Stored items from a collection:
● ● ●

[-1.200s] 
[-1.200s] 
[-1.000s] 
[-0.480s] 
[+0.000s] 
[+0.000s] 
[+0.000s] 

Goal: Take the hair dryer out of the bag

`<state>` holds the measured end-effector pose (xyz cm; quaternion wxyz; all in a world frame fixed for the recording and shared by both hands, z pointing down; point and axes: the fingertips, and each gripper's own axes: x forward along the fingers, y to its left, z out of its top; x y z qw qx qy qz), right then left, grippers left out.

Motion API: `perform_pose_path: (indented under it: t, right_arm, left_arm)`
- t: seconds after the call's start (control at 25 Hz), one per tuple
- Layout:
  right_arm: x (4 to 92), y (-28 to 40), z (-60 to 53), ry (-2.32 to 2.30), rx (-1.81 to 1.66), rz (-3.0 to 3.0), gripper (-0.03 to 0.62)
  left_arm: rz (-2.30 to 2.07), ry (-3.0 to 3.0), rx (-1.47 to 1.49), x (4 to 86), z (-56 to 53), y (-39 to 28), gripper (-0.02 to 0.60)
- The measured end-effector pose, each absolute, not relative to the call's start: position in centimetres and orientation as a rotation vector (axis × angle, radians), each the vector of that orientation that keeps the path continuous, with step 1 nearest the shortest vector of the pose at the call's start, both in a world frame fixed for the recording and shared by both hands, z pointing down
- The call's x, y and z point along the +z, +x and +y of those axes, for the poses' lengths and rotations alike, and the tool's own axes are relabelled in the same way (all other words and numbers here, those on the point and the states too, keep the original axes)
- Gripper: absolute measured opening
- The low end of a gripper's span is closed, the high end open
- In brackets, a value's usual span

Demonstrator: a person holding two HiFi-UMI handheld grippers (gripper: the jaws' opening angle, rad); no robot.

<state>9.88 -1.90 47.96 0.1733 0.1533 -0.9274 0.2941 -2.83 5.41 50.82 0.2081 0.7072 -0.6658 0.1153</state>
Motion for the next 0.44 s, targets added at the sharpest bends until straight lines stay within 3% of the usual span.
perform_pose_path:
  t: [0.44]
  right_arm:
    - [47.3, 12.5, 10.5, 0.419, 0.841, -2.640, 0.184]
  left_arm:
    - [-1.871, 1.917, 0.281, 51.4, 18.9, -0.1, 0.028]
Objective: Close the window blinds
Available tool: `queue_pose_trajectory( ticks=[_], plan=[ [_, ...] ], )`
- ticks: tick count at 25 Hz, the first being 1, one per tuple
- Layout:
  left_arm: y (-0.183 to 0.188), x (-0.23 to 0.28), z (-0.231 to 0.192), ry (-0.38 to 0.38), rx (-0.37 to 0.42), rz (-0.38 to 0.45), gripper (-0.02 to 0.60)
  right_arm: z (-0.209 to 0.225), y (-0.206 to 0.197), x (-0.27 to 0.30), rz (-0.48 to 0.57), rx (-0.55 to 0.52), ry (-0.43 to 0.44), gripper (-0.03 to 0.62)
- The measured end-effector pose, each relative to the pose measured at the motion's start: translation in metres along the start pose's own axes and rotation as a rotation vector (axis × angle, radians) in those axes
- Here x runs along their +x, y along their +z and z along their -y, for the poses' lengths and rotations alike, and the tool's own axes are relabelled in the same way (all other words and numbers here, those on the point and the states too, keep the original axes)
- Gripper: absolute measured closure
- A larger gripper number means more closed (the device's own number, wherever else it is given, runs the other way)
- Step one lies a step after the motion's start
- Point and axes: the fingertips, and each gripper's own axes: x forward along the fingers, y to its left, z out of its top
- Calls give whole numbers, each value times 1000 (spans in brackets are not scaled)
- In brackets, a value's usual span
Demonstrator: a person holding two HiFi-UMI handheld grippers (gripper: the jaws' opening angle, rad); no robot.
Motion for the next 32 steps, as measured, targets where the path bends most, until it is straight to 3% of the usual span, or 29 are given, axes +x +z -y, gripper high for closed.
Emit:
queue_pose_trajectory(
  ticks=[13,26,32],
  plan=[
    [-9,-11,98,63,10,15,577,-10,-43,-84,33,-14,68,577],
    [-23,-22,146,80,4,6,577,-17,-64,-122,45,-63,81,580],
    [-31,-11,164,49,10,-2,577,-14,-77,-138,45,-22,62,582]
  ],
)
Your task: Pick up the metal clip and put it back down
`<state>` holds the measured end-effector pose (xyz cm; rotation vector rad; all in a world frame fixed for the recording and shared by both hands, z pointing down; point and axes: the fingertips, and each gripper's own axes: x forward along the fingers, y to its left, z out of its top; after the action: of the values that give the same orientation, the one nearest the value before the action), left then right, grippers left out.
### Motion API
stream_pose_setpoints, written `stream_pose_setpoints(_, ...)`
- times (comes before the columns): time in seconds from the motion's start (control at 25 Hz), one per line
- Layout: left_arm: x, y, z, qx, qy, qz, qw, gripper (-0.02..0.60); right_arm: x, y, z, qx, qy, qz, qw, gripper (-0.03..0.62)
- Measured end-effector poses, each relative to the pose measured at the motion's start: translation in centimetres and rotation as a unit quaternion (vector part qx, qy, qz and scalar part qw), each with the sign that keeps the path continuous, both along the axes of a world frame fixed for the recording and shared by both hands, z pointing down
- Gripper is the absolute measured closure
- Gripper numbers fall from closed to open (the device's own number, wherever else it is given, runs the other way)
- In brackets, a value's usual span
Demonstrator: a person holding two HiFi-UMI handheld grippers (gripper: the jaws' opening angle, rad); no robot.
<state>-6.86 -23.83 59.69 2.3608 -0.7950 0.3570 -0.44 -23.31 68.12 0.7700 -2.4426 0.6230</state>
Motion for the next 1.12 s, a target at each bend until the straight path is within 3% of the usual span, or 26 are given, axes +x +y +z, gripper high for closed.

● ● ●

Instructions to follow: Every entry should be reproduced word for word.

Response to this exercise:
[-1.200s] 
[-1.200s] 
[-1.000s] 
[-0.480s] 
[+0.000s] 
[+0.000s] 
[+0.000s] 

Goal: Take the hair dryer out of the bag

`<state>` holds the measured end-effector pose (xyz cm; quaternion wxyz; all in a world frame fixed for the recording and shared by both hands, z pointing down; point and axes: the fingertips, and each gripper's own axes: x forward along the fingers, y to its left, z out of its top; x y z qw qx qy qz), right then left, grippers left out.

Motion API: `perform_pose_path: (indented under it: t, right_arm, left_arm)`
- t: seconds after the call's start (control at 25 Hz), one per tuple
- Layout:
  right_arm: x (4 to 92), y (-28 to 40), z (-60 to 53), ry (-2.32 to 2.30), rx (-1.81 to 1.66), rz (-3.0 to 3.0), gripper (-0.03 to 0.62)
  left_arm: rz (-2.30 to 2.07), ry (-3.0 to 3.0), rx (-1.47 to 1.49), x (4 to 86), z (-56 to 53), y (-39 to 28), gripper (-0.02 to 0.60)
- The measured end-effector pose, each absolute, not relative to the call's start: position in centimetres and orientation as a rotation vector (axis × angle, radians), each the vector of that orientation that keeps the path continuous, with step 1 nearest the shortest vector of the pose at the call's start, both in a world frame fixed for the recording and shared by both hands, z pointing down
- The call's x, y and z point along the +z, +x and +y of those axes, for the poses' lengths and rotations alike, and the tool's own axes are relabelled in the same way (all other words and numbers here, those on the point and the states too, keep the original axes)
- Gripper: absolute measured opening
- The low end of a gripper's span is closed, the high end open
- In brackets, a value's usual span

Demonstrator: a person holding two HiFi-UMI handheld grippers (gripper: the jaws' opening angle, rad); no robot.

<state>9.88 -1.90 47.96 0.1733 0.1533 -0.9274 0.2941 -2.83 5.41 50.82 0.2081 0.7072 -0.6658 0.1153</state>
Motion for the next 0.44 s, targets added at the sharpest bends until straight lines stay within 3% of the usual span.
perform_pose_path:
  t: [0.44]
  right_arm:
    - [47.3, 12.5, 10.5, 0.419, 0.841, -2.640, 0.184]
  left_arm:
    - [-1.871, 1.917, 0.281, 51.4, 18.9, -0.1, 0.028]
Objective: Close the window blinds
Available tool: `queue_pose_trajectory( ticks=[_], plan=[ [_, ...] ], )`
- ticks: tick count at 25 Hz, the first being 1, one per tuple
- Layout:
  left_arm: y (-0.183 to 0.188), x (-0.23 to 0.28), z (-0.231 to 0.192), ry (-0.38 to 0.38), rx (-0.37 to 0.42), rz (-0.38 to 0.45), gripper (-0.02 to 0.60)
  right_arm: z (-0.209 to 0.225), y (-0.206 to 0.197), x (-0.27 to 0.30), rz (-0.48 to 0.57), rx (-0.55 to 0.52), ry (-0.43 to 0.44), gripper (-0.03 to 0.62)
- The measured end-effector pose, each relative to the pose measured at the motion's start: translation in metres along the start pose's own axes and rotation as a rotation vector (axis × angle, radians) in those axes
- Here x runs along their +x, y along their +z and z along their -y, for the poses' lengths and rotations alike, and the tool's own axes are relabelled in the same way (all other words and numbers here, those on the point and the states too, keep the original axes)
- Gripper: absolute measured closure
- A larger gripper number means more closed (the device's own number, wherever else it is given, runs the other way)
- Step one lies a step after the motion's start
- Point and axes: the fingertips, and each gripper's own axes: x forward along the fingers, y to its left, z out of its top
- Calls give whole numbers, each value times 1000 (spans in brackets are not scaled)
- In brackets, a value's usual span
Demonstrator: a person holding two HiFi-UMI handheld grippers (gripper: the jaws' opening angle, rad); no robot.
Motion for the next 32 steps, as measured, targets where the path bends most, until it is straight to 3% of the usual span, or 29 are given, axes +x +z -y, gripper high for closed.
Emit:
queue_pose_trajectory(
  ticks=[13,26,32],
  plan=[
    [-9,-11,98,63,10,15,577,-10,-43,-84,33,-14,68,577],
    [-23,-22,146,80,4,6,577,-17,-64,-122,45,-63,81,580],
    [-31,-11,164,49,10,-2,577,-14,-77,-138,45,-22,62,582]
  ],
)
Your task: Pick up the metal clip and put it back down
`<state>` holds the measured end-effector pose (xyz cm; rotation vector rad; all in a world frame fixed for the recording and shared by both hands, z pointing down; point and axes: the fingertips, and each gripper's own axes: x forward along the fingers, y to its left, z out of its top; after the action: of the values that give the same orientation, the one nearest the value before the action), left then right, grippers left out.
### Motion API
stream_pose_setpoints, written `stream_pose_setpoints(_, ...)`
- times (comes before the columns): time in seconds from the motion's start (control at 25 Hz), one per line
- Layout: left_arm: x, y, z, qx, qy, qz, qw, gripper (-0.02..0.60); right_arm: x, y, z, qx, qy, qz, qw, gripper (-0.03..0.62)
- Measured end-effector poses, each relative to the pose measured at the motion's start: translation in centimetres and rotation as a unit quaternion (vector part qx, qy, qz and scalar part qw), each with the sign that keeps the path continuous, both along the axes of a world frame fixed for the recording and shared by both hands, z pointing down
- Gripper is the absolute measured closure
- Gripper numbers fall from closed to open (the device's own number, wherever else it is given, runs the other way)
- In brackets, a value's usual span
Demonstrator: a person holding two HiFi-UMI handheld grippers (gripper: the jaws' opening angle, rad); no robot.
<state>-6.86 -23.83 59.69 2.3608 -0.7950 0.3570 -0.44 -23.31 68.12 0.7700 -2.4426 0.6230</state>
Motion for the next 1.12 s, a target at each bend until the straight path is within 3% of the usual span, or 26 are given, axes +x +y +z, gripper high for closed.

Now the output is complete.